PayRange Inc., which is a network for day-to-day purchases, has quite recently filed a lawsuit against KioSoft Technologies LLC, a technology leader in the payments industry since 2002, alleging Patent Infringement. Consequently, PayRange is now looking forward to seeking damages estimated to be over $50 million, along with a permanent injunction barring further infringing sales.

Established and founded in 2013, PayRange proactively developed the original mobile payment system for use in non-networked unattended retail machines, including amusement, laundry, and vending. The company efficiently protects its innovative technology, creative works, and Intellectual Property (IP) portfolio with 18 patents and even more than 35 pending Patent Applications.

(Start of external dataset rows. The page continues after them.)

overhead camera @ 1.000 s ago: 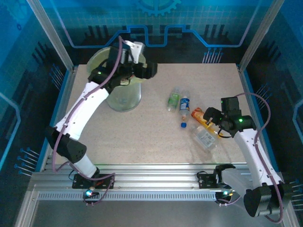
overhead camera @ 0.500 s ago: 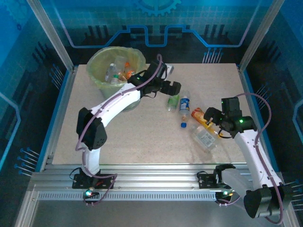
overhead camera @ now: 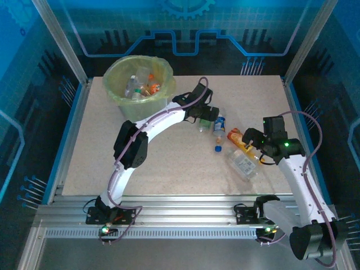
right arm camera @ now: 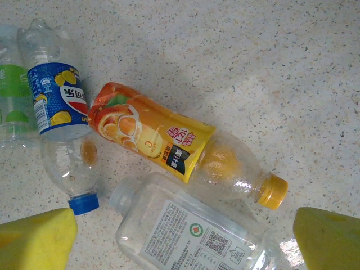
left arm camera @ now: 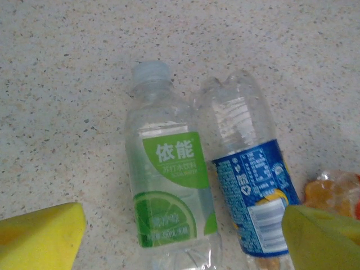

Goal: Put the plastic bottles in the bin

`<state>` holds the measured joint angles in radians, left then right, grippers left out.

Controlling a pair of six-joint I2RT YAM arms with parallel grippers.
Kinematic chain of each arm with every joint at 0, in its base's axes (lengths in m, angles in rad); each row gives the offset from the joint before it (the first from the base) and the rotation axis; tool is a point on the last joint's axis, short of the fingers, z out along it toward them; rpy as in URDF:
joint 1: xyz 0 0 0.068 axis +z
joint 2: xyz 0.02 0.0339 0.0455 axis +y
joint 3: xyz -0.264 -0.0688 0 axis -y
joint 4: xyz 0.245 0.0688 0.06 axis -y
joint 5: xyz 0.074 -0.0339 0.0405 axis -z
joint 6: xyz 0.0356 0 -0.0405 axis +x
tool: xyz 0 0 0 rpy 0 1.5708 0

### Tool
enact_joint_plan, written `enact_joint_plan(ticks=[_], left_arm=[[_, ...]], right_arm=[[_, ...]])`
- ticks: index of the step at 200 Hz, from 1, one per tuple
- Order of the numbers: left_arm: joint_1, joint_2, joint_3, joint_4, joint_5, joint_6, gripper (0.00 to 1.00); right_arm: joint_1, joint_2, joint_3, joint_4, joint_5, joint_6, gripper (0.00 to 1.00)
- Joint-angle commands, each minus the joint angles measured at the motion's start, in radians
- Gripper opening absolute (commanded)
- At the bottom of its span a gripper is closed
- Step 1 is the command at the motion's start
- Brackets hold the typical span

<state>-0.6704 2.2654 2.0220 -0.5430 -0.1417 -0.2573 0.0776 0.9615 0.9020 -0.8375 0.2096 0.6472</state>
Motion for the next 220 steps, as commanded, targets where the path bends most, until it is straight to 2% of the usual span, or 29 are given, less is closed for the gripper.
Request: enact_joint_plan(ticks=[1,99,113,220], left_arm=[[-0.005,0.045,0.056,0.0,-0.029,-0.02,0.9],[-0.005,0.201,0.19,-0.045,-0.079,0.004,0.89],[-0.005,0.22,0.209,-0.056,-0.079,0.006,0.86],[0.006,0.253,0.215,-0.087,-0.125,-0.01,0.79]], right_arm=[[-0.001,-0.008,-0.008,-0.005,0.017,-0.007,1.0],[-0.002,-0.001,-0.008,0.002,0.014,-0.011,1.0],[-0.002,-0.001,-0.008,0.002,0.014,-0.01,1.0],[-0.002,-0.004,-0.016,0.001,0.018,-0.008,1.0]])
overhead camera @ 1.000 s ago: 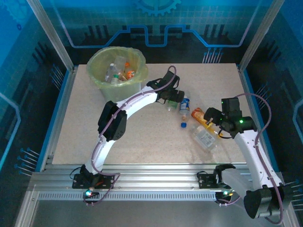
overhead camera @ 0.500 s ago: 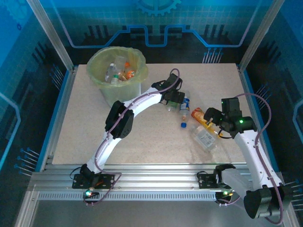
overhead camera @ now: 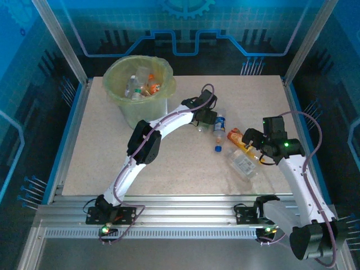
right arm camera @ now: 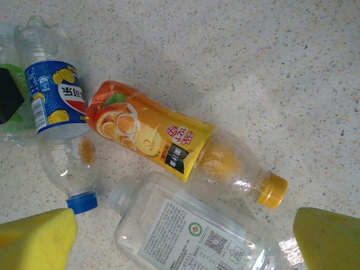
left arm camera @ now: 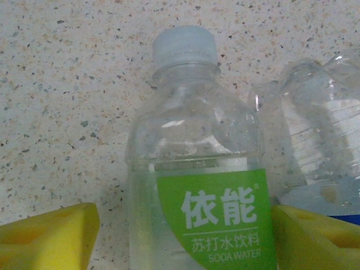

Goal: Put the plastic bottles in the bin

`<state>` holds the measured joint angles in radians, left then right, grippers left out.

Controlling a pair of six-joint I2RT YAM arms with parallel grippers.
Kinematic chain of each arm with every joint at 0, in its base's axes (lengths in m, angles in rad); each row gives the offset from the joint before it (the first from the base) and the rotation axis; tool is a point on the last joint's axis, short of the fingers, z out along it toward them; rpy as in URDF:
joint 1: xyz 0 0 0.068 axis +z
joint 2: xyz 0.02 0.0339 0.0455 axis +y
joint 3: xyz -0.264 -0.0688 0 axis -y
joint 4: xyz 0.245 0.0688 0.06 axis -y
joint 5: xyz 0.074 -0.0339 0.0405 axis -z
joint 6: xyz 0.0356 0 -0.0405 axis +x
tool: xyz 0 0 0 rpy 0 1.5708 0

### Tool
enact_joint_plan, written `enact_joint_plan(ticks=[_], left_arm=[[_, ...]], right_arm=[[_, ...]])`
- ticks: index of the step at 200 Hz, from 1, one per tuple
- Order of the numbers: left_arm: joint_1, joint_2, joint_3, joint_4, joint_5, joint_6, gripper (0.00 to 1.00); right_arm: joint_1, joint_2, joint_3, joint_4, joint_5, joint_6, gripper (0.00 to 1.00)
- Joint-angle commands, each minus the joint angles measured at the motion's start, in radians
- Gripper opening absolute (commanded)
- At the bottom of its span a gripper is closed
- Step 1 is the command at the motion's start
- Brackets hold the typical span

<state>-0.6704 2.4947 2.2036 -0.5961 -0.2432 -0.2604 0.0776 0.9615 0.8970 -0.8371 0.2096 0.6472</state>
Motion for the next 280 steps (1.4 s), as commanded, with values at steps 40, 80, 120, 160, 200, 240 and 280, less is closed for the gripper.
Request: enact_joint_plan(ticks=[40,80,120,160,200,240,280], left_arm=[[0.019,0.033,0.033,-0.039,-0.019,-0.027,0.73],[0.03,0.048,0.033,-0.05,-0.018,-0.045,0.73],[0.035,0.064,0.031,-0.065,-0.028,-0.048,0.74],[0.037,0.063,0.033,-0.064,-0.024,-0.047,0.72],[0.036,0.011,0.004,-0.027,-0.024,-0.033,0.62],[0.019,-0.095,-0.026,0.012,-0.005,0.004,0.58],[-0.017,-0.226,-0.033,0.049,0.027,0.067,0.57]], right_arm=[[-0.002,-0.003,-0.012,0.001,0.018,-0.006,1.0],[-0.002,0.004,-0.012,0.004,0.016,-0.005,1.0],[-0.001,0.003,-0.012,0.006,0.013,-0.005,1.0],[-0.001,0.004,-0.012,0.008,0.014,-0.006,1.0],[-0.001,0.002,-0.012,0.007,0.014,-0.005,1.0],[-0.002,0.003,-0.012,0.01,0.016,-0.004,1.0],[-0.002,0.01,-0.012,0.015,0.013,-0.005,1.0]])
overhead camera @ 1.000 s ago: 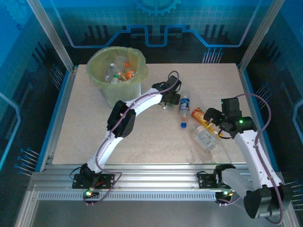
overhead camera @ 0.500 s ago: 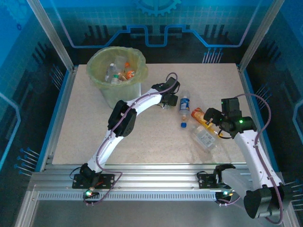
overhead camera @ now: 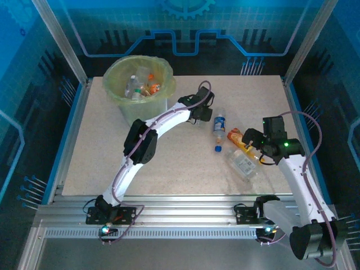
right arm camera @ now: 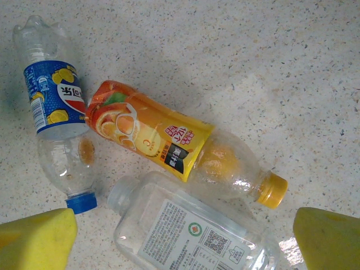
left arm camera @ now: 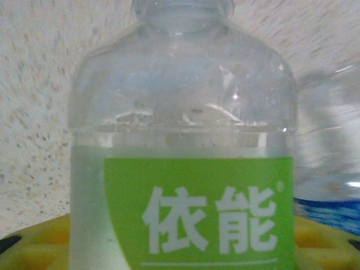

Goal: Put the plastic bottles in the bin

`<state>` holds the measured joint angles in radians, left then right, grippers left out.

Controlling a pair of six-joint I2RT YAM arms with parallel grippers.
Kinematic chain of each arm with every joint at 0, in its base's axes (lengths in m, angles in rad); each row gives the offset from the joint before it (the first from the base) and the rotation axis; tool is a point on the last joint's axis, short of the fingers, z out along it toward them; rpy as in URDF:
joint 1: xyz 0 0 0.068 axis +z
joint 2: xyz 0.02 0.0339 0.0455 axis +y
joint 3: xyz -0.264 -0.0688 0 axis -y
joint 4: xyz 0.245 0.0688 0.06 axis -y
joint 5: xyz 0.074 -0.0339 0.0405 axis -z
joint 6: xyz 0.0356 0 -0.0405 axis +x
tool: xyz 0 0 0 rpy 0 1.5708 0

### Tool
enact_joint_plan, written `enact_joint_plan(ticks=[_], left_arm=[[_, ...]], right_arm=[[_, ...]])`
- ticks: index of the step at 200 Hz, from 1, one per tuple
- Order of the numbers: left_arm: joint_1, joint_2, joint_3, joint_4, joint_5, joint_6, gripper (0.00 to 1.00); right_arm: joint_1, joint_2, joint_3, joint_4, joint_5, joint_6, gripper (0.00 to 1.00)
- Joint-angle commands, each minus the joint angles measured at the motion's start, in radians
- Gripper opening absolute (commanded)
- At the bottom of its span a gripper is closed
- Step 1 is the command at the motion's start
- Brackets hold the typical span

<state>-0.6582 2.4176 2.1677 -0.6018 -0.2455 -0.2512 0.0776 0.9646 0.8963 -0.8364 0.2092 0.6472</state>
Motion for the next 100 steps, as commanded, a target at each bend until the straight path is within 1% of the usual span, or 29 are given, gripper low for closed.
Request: enact_joint_plan(ticks=[1,31,50,76,100], left_arm=[[-0.03,-0.153,0.003,0.055,0.03,0.06,0.57],[-0.036,-0.253,0.004,0.066,0.083,0.085,0.56],[-0.035,-0.315,0.001,0.066,0.091,0.109,0.56],[-0.036,-0.404,-0.019,0.083,0.059,0.168,0.56],[-0.035,-0.488,-0.048,0.109,-0.001,0.237,0.57]], right_arm=[[-0.002,0.007,-0.01,0.014,0.013,-0.005,1.0],[-0.002,0.006,-0.011,0.012,0.015,-0.004,1.0],[-0.001,0.003,-0.011,0.012,0.015,-0.004,1.0],[-0.002,0.002,-0.011,0.013,0.015,-0.004,1.0],[-0.002,0.005,-0.011,0.018,0.013,-0.004,1.0]])
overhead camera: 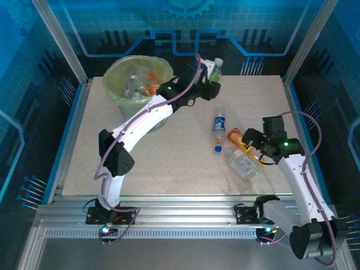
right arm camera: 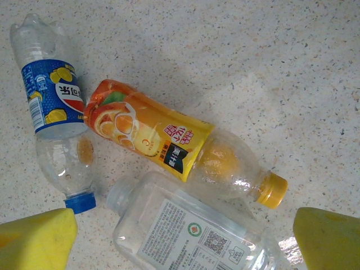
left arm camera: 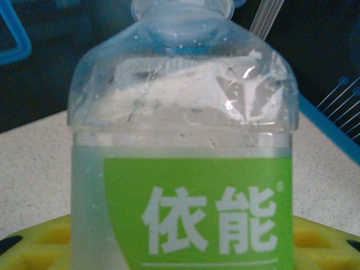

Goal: Put the plastic bottles in the bin

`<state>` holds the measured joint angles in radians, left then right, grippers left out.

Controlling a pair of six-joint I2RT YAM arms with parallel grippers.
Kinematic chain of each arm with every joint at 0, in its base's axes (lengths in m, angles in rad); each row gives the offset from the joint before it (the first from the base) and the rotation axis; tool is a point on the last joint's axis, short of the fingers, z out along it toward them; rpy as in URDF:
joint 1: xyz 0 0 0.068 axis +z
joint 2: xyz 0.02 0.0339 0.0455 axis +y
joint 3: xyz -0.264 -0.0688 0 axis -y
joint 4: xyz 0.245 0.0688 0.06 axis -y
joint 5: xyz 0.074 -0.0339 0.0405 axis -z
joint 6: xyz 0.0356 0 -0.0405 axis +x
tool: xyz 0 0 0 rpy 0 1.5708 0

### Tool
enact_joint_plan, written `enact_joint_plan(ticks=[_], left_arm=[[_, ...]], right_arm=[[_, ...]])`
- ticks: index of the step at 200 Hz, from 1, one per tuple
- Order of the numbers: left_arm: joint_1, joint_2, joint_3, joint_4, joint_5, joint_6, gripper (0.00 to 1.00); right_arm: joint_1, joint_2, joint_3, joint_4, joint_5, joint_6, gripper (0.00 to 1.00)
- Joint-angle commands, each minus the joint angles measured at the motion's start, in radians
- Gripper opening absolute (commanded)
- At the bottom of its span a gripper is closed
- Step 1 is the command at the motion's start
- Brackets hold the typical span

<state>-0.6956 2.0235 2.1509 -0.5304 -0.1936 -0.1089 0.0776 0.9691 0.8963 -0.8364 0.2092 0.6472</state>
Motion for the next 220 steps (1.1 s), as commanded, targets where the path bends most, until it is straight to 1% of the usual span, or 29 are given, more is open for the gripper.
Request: enact_joint_plan(ticks=[1,26,47,99,133,155,186,220], left_arm=[[0.002,-0.097,-0.033,0.038,-0.055,0.097,0.57],[0.021,-0.172,-0.074,0.052,-0.113,0.148,0.58],[0.063,-0.239,-0.13,0.059,-0.14,0.155,0.58],[0.24,-0.403,-0.305,0.034,-0.156,0.114,0.58],[0.357,-0.476,-0.404,0.014,-0.153,0.116,0.58],[0.428,-0.485,-0.424,-0.021,-0.128,0.13,0.58],[0.523,-0.447,-0.401,-0.107,-0.082,0.151,0.58],[0.576,-0.39,-0.356,-0.185,-0.031,0.173,0.58]], right_arm=[[-0.002,0.001,-0.011,0.017,0.012,-0.004,1.0],[-0.001,0.003,-0.011,0.019,0.009,-0.006,1.0],[-0.001,0.0,-0.008,0.017,0.009,-0.006,1.0],[-0.001,-0.002,-0.002,0.016,0.007,-0.004,1.0],[0.0,-0.003,0.003,0.016,0.002,-0.001,1.0],[0.0,-0.003,0.006,0.014,-0.003,0.0,1.0],[-0.001,-0.015,0.004,0.011,-0.002,0.003,1.0],[0.0,-0.019,0.004,0.005,0.004,0.005,1.0]])
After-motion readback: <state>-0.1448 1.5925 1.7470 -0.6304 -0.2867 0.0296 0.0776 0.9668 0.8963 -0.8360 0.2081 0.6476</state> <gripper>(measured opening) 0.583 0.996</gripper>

At present, PayRange is the market share leader having millions of users and hundreds of thousands of deployed machines. On the other hand, KioSoft Technologies sells mobile payment solutions unlawfully by infringing upon PayRange’s patented technology. PayRange’s patents cover a wide variety of innovations, including the foundational approach of authorizing payment to unconnected machines leveraging the user’s smartphone, firmware updating of offline machines, viewing machine status on smartphones, and retrofitting existing machines along with payment acceptance devices.

Paresh Patel – the founder and CEO of PayRange, has stated in the lawsuit that his company has invested tens of millions of dollars in both research and development for bringing to market the solutions that have revolutionized the industry. He further said that his company shall always vigorously protect its investment to prevent the competitors from selling infringing products.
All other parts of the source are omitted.